When Marco Polo was captured by the Genoese he whiled away his year in prison by dictating a memoir, the Livre des Merveilles. Polo’s Book of Wonders became a raging best seller before printing presses even existed–Christopher Columbus travelled with his own carefully-annotated copy. Poet Lisa Pasold takes Polo’s stories about Afghanistan, Russia, and China to speculate on the transformative effect of journeys, especially upon those who insist on finding marvels.

Any Bright Horse, Lisa Pasold, Poetry, ISBN 978-1-897181-55-3 112 pages, Paperback, 6″ x 9″, $15.95

Lisa Pasold’s first book of poetry, Weave, was hailed as a masterpiece by Geist magazine. Her second book of poetry, A Bad Year for Journalists, was nominated for an Alberta Book Award. Her 2009 novel, Rats of Las Vegas, was described as “enticing as the lit-up Las Vegas strip and as satisfying as a winning hand at poker” by the Winnipeg Free Press. Lisa has taught creative writing at the American University in Paris and led writing workshops in places such as Dawson City, Yukon, and Winter Park, Florida. Lisa grew up in Montreal, which gave her the necessary jaywalking skills to survive as a poet and travel writer. While working as a journalist, Lisa has been thrown off a train in Belarus, mushed huskies in the Yukon, and been cheated in the Venetian gambling halls of Ca’ Vendramin Calergi. Her latest book of poetry, Any Bright Horse, was published by Frontenac House in spring 2012.

If Christopher Columbus hadn’t owned & carefully read Marco Polo’s Livre de Merveilles

If Marco Polo had never travelled to meet the Great Khan. If he had never returned.

If in middle-age, he had not felt uneasily sedentary, stifled by the narrow canals of Venice.

If he had not then accepted command of a vessel sailing to triumph against Genoa.

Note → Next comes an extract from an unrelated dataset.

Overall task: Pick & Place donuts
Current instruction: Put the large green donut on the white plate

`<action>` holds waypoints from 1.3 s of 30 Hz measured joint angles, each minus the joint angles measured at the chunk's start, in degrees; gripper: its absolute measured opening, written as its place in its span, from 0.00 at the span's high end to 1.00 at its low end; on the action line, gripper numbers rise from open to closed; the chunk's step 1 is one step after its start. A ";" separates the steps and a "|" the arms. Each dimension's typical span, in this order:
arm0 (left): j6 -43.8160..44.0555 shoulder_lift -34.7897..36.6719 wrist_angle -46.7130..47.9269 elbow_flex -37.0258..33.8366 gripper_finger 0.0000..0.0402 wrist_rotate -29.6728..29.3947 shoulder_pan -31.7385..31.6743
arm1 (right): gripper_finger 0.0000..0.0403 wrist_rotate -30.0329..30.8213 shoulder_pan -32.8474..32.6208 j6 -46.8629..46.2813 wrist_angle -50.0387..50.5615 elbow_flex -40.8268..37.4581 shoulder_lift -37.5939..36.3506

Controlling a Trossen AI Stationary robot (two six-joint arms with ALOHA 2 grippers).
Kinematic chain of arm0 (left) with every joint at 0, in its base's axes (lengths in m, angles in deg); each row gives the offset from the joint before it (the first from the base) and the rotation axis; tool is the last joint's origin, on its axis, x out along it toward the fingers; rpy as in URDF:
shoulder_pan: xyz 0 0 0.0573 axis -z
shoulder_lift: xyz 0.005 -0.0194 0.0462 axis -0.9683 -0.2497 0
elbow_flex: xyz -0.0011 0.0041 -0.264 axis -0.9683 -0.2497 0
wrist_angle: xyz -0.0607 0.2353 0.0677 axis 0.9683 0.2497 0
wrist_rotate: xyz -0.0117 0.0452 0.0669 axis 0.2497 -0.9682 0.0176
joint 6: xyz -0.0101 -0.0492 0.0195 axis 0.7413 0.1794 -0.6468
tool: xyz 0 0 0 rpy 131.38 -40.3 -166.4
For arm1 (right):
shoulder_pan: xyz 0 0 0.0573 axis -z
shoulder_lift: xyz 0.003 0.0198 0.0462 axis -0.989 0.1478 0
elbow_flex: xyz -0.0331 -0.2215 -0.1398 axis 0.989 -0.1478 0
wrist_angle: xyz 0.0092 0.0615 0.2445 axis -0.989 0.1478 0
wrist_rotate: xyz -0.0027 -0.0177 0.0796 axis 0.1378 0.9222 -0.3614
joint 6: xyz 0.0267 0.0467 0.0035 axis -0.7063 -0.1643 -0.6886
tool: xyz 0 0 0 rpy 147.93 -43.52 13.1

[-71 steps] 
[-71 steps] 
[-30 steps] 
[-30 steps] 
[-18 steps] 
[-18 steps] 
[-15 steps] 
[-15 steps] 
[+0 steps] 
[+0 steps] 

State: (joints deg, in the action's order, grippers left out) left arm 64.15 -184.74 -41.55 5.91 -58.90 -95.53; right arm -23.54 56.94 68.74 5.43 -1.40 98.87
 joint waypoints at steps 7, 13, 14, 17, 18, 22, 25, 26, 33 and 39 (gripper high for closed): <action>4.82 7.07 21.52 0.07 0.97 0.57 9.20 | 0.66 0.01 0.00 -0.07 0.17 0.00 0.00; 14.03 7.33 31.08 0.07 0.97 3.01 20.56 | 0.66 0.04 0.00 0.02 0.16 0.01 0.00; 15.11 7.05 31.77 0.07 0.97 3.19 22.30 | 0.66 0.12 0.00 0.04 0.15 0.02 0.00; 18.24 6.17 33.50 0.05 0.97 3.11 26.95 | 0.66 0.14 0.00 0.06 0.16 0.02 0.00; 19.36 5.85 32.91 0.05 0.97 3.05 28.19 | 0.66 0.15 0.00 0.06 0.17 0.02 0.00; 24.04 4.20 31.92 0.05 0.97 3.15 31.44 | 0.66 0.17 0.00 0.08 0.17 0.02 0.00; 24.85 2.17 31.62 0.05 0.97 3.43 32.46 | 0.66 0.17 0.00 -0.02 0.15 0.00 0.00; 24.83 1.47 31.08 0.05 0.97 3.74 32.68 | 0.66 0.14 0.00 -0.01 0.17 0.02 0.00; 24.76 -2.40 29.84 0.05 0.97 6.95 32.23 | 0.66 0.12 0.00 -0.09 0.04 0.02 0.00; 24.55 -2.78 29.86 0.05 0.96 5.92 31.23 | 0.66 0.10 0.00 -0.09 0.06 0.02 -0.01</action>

If the naval battle had not been lost.

If Polo had not been held, a prisoner of war, in Genoa.

If he had not been imprisoned alongside a bored writer of Arthurian romances, languishing in a neighbouring cell of Genoa’s Palazzo di San Giorgio Jail.

If this fellow inmate, Rustichello, had not written down the stories Polo recounted.

If they had not collaborated, arguing through their various languages and dialects, until Rustichello penned Polo’s complete narrative in an ungrammatical but highly romantic French.

If this Book of Marvels had not been read rapturously even by priests, had not been recopied and translated variously and finally printed, for wide distribution, in 1477.